§ Exercise details
Would you please transcribe, exactly as written, the lines of the entries below starting at the one that holds "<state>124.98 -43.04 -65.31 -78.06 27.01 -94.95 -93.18" and ending at the one that holds "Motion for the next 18", both included?
***** Data section *****
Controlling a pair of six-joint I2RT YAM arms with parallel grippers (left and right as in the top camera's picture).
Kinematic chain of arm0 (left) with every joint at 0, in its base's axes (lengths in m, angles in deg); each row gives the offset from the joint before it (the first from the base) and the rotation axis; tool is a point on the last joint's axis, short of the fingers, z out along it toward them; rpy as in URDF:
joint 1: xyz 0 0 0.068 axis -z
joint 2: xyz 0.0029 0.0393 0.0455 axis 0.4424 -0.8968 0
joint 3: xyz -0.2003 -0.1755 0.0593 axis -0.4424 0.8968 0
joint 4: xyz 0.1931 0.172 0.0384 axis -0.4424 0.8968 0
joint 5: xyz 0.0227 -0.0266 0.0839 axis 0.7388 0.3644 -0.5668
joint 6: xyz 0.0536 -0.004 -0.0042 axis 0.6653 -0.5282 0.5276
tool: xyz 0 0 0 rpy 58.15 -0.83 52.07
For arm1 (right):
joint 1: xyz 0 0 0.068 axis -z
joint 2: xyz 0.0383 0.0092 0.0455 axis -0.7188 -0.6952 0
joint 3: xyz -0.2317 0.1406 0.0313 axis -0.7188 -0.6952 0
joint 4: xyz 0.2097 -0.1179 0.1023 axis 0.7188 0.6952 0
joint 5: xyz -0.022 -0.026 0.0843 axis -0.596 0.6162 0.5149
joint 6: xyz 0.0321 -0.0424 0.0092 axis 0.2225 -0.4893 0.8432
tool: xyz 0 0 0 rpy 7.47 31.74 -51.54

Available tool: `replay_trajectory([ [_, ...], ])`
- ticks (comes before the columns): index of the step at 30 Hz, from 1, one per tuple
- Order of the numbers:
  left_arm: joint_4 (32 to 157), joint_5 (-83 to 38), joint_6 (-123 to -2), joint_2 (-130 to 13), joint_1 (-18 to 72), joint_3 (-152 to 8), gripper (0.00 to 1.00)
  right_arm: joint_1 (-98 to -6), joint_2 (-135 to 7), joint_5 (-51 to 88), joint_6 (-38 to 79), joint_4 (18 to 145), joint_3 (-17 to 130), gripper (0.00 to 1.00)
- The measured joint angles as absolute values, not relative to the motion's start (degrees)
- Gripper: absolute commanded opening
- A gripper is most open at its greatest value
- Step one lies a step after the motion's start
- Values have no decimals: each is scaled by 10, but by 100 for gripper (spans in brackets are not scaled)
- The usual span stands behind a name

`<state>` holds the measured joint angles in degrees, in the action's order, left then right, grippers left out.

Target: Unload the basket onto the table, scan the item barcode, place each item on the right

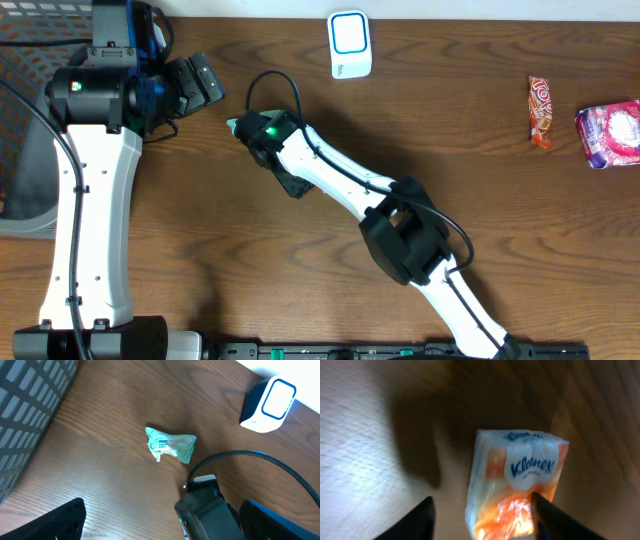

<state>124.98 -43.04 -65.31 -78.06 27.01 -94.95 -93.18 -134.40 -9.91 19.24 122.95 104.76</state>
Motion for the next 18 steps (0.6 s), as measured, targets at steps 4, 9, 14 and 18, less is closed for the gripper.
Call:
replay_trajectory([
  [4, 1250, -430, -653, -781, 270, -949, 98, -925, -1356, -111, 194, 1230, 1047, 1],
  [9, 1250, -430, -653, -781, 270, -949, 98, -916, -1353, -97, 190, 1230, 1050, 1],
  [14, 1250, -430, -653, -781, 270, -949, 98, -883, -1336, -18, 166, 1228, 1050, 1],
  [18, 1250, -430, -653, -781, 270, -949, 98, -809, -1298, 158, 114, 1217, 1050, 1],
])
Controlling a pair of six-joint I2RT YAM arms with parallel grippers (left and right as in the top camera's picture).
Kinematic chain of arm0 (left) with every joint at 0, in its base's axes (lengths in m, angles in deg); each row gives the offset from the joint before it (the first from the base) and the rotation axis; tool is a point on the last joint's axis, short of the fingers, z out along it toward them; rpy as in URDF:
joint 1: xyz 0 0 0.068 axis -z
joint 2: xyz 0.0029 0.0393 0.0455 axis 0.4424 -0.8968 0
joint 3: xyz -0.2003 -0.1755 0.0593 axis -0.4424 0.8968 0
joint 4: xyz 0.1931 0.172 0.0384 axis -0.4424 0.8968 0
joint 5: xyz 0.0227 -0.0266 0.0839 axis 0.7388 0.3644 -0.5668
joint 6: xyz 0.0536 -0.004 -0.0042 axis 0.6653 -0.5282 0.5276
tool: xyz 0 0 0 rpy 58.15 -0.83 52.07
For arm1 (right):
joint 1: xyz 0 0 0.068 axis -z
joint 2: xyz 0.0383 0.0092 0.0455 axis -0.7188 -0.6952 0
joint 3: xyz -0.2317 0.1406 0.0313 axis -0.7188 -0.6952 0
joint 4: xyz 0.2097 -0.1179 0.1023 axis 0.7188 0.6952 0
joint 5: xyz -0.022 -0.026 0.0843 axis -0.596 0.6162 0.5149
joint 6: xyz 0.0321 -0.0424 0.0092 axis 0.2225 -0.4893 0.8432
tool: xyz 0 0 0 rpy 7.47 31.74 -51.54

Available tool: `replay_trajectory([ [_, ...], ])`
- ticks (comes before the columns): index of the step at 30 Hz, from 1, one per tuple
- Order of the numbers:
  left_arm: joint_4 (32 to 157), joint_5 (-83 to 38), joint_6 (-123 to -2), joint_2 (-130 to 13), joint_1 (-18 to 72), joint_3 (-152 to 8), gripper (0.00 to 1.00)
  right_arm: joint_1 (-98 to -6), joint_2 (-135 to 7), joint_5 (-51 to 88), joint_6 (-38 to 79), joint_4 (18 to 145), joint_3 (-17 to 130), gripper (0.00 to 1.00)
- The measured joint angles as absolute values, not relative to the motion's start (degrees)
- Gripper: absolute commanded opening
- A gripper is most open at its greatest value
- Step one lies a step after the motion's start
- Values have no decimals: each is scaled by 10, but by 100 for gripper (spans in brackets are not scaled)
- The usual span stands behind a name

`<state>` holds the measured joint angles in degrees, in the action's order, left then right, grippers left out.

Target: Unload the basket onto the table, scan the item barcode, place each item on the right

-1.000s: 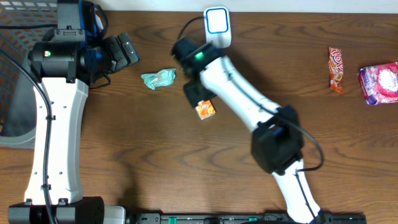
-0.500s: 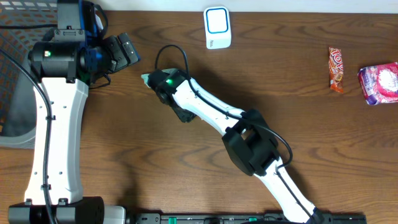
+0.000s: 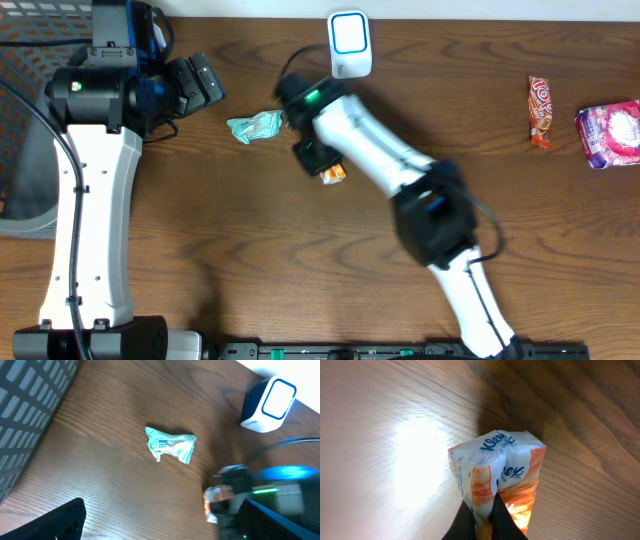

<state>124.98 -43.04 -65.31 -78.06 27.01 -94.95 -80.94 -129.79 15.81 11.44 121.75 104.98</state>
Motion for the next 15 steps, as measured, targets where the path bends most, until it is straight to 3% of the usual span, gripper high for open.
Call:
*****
§ Solution to this task
<state>124.98 -43.04 -65.31 -78.06 27.01 -94.95 -93.18 -134.40 -9.91 19.24 122.95 104.76</state>
Motion for the next 18 steps (0.6 s), as measured, targets at steps 4, 9, 14 and 18, less is closed for the gripper.

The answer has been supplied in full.